RAG systems bridge the knowledge gaps in LLMs
We’ve had several posts covering the many technologies that fall under the umbrella of artificial intelligence. Our last couple of posts covered large language models (LLMs) and introduced the retrieval-augmented generation (RAG) models. In this post we’ll look at this model and how it improves the accuracy of an LLM response.
LLM limitations
Large language models can perform a wide range of tasks without augmentation. LLMs can generate documentation, translate between languages, and answer a wide variety of questions based on their training data. Here is a truncated view of the LLM training process:
Stage | Description |
Data Collection and Preprocessing | Gathering sources (books, websites, articles) and preparing the training data (data cleaning and normalization) |
Pre-training through testing and validation | Core GPU training, benchmarking accuracy, testing output for accuracy, and running safety checks for harmful responses. |
Continuous monitoring and maintenance | Regular updates with new data, mitigating emerging issues. |
Large language models may excel in their areas, but their knowledge is limited to their training data. This can lead to unacceptable and perhaps harmful output. To illustrate this, let’s look at an ambiguous query to an LLM:
“When did he climb the mountain?”
Without context or more information, the LLM can only ‘guess’ an answer based on its training. In this example, it may guess the question is about Hillary and Everest. It may offer some theories on Mallory and Irvine, or it may list the dates that all prominent mountains were first climbed. This is how an ambiguous prompt can lead to an incorrect response, also known as a ‘hallucination.’
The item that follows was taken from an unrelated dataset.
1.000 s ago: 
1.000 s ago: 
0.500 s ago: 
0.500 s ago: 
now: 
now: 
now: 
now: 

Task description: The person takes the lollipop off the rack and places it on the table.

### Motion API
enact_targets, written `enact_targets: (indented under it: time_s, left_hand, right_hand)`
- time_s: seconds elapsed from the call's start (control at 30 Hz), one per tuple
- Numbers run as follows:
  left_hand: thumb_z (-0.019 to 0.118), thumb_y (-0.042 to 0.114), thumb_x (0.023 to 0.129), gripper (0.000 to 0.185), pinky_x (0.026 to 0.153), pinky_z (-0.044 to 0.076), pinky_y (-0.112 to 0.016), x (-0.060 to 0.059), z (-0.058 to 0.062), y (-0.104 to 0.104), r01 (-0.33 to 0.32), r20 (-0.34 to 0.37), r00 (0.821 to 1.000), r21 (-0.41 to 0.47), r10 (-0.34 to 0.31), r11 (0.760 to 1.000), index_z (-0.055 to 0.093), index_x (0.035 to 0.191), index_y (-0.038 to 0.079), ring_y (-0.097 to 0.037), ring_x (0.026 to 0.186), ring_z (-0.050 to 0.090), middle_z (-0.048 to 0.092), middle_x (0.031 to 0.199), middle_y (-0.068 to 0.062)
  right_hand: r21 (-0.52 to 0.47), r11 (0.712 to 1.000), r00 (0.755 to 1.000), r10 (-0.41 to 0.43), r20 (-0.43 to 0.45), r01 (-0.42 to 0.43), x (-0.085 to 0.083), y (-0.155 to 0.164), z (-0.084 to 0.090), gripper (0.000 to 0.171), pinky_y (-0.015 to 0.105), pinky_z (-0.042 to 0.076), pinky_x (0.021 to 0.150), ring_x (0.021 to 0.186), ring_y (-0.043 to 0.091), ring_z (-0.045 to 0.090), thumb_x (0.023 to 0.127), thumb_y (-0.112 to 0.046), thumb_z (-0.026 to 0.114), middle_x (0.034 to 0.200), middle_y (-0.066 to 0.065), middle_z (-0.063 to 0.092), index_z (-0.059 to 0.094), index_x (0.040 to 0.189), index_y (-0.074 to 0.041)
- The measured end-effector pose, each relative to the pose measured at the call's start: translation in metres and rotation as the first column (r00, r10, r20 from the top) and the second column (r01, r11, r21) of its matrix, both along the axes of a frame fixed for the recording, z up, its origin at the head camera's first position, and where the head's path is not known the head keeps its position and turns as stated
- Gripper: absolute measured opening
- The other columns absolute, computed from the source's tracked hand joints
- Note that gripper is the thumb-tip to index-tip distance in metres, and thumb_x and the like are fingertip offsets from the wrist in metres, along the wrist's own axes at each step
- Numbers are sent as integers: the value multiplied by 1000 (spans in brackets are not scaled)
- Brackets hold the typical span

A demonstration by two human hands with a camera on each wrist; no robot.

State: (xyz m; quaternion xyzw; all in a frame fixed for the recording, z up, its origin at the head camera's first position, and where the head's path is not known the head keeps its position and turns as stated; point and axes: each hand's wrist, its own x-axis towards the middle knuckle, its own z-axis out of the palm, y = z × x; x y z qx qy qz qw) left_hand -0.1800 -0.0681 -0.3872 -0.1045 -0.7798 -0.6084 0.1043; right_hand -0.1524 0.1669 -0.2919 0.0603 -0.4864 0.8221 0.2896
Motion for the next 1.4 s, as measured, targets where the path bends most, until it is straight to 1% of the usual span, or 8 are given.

Hallucinations are also produced when the LLM has no training on the queried topic. Using this prompt,
“How long is the train ride from Canada to the planet Alderaan?”
Assuming the LLM has never heard of Alderaan, it could respond with something like this:
"The length of the train ride from Canada to Alderaan varies, depending on which Canadian city you depart from. It's recommended to arrive at the train station least 3 hours before departure.”
It’s obvious that this response is a hallucination, but the hallucination is based on at least two separate points. The first is obvious: Alderaan is a fictional planet from the Star Wars universe. The second is something we also know but might not consider, which is that there are no trains that can travel between planets. These are the details that retrieval-augmented generation would retrieve for an LLM that was not trained on this information.
What is RAG?
In simple terms, the name ‘retrieval-augmented generation’ explains what it does. RAG enhances the capabilities of large language models (LLMs) by retrieving relevant information from databases or knowledge bases at the time of a query, or prompt. This information is used to improve the accuracy and relevance of both the prompt and the response. RAG models complement LLMs and mitigate some of their limitations.
RAG breaks down into these components:
R – Retrieval: The model searches for data relevant to the query. The search may use specialized databases, document repositories, domain-specific knowledgebases, and other sources available for this purpose.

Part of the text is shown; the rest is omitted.